The recently enacted legislation adopts a single factor receipts apportionment methodology for apportioning service income (and other apportionable activity income) to Washington on or after June 1, 2010. Prior to that date, service income was apportioned under Rule 194, which required either “separate accounting” or “cost apportionment,” the latter of which is best described as a combination of a cost-of-performance method and a market-based method.
Under the new method, for any apportionable activity, the numerator of the receipts factor is the taxpayer’s gross annual income attributable to Washington from engaging in an apportionable activity. The denominator is the business’s gross annual income received worldwide from that same activity less amounts that are attributed to states where the taxpayer is not taxable and at least some of the activity is performed in Washington.
Separate factors must be calculated for each activity taxed under each separate B&O tax classification. The sourcing rules for royalty receipts are described in their own rule (WAC 458-20-19403). All other apportionable activities are sourced using the rules laid out in WAC 458-20-19402, which provides the following hierarchy of tests to determine where gross income is attributable or sourced:
- Where the purchaser receives the benefit of the services;
- If the benefit is received in multiple states, then where the benefit of the service is primarily received;
- If 1 or 2 do not apply, then to where the service was ordered;
- If 1 – 3 do not apply, then to where the bill is sent;
- If 1 – 4 do not apply, then to from where the customer sends the payment;
- If 1 – 5 do not apply, then to the customer’s address maintained in the seller’s records; and
- If 1 – 6 do not apply, then to the seller’s commercial domicile.

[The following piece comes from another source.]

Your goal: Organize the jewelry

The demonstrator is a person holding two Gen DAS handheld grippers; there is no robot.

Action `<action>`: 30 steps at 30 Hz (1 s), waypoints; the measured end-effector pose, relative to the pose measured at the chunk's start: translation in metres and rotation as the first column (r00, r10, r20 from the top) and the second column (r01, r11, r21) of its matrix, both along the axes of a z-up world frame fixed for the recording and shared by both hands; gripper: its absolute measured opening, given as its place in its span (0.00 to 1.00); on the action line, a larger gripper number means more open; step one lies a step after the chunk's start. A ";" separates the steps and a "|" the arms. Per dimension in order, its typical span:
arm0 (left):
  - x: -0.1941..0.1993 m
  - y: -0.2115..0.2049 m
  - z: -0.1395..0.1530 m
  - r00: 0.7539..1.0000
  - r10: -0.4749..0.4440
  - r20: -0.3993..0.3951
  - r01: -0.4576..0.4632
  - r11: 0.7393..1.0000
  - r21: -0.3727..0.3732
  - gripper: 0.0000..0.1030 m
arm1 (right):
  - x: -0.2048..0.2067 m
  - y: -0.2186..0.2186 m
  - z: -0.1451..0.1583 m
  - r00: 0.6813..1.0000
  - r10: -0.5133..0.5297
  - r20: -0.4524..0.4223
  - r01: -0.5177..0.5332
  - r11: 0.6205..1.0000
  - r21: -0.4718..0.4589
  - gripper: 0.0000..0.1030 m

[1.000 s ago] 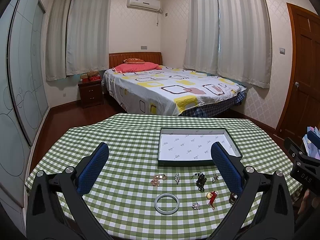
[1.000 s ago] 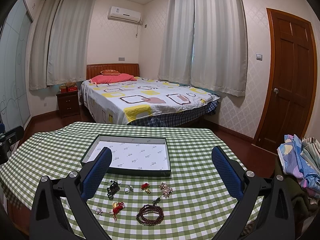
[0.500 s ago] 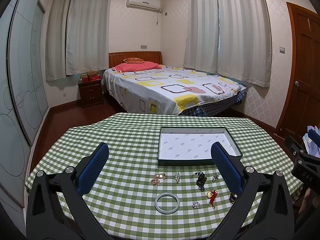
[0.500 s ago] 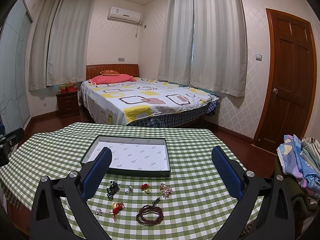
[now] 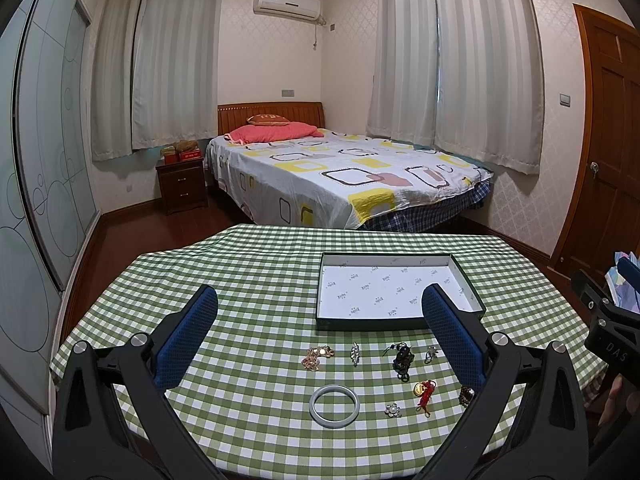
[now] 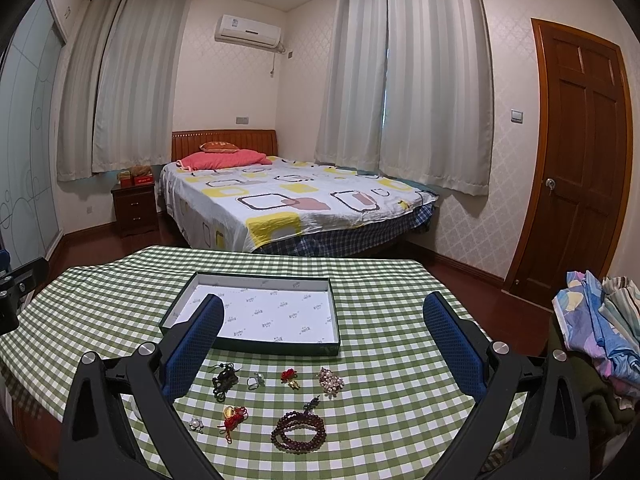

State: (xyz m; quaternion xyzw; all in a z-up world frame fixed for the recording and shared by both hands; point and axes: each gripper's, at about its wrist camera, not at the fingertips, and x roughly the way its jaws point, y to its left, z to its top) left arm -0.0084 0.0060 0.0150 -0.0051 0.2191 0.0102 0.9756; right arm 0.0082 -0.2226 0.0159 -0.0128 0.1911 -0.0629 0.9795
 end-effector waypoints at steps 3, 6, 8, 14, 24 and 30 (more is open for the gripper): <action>0.000 0.000 0.000 1.000 0.001 0.000 -0.001 1.000 0.000 0.97 | 0.000 0.000 0.000 1.000 -0.001 0.000 0.001 1.000 -0.001 0.94; 0.000 0.000 0.000 1.000 0.000 0.000 0.000 1.000 0.000 0.97 | 0.000 0.000 0.000 1.000 0.000 0.001 0.000 1.000 0.000 0.94; 0.000 0.000 0.000 1.000 0.000 0.000 0.000 1.000 0.001 0.97 | -0.001 0.000 0.000 1.000 -0.001 0.003 0.001 1.000 -0.003 0.94; 0.000 0.000 -0.001 1.000 0.000 0.000 0.000 1.000 0.000 0.97 | 0.000 -0.001 0.001 1.000 0.000 0.004 0.000 1.000 -0.004 0.94; 0.000 0.000 -0.001 1.000 0.000 0.001 0.000 1.000 0.000 0.97 | -0.001 0.000 0.001 1.000 -0.001 0.006 0.001 1.000 -0.005 0.94; 0.001 0.001 -0.004 1.000 0.002 -0.005 -0.002 1.000 0.000 0.97 | 0.001 -0.001 0.000 1.000 -0.003 0.007 0.003 1.000 -0.002 0.94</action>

For purposes of excluding amounts from the denominator, a taxpayer is deemed to be taxable in a state as long as it would have substantial nexus in that state using the Washington-specific rules discussed above. It does not matter if the taxpayer is not actually subject to tax in the other state, nor does it matter if the other state has a business activities tax similar to the B&O tax.
Alvarez & Marsal Taxand Says:
Whether you’re a Washington domiciled business or an out-of-state business, these new nexus and sourcing rules need to be carefully examined to determine how they may impact your reporting requirements and the calculation of your B&O tax liability.
While this economic nexus standard may be challenged like so many others that have come about in recent years, because the B&O tax is not an income tax, the result of any challenge will not give us any additional insight into the long-running debate surrounding the physical presence requirement for income taxes. Since the vast majority of state cases addressing the issue have upheld economic nexus standards for business activity taxes, it is uncertain whether a challenge to this rule will be upheld.
Much like the move many states have made from a three factor apportionment formula to a single factor apportionment formula for apportioning income from sales of tangible property, this change to a market-based sourcing methodology for service income is likely to generally benefit in-state businesses and hurt out-of-state businesses. Out-of-state taxpayers may get “whipsawed” by this apportionment and sourcing change. If they perform the services in a cost-of-performance state and the customer is located in Washington, they may have to include the sale in the apportionment factor of more than one state.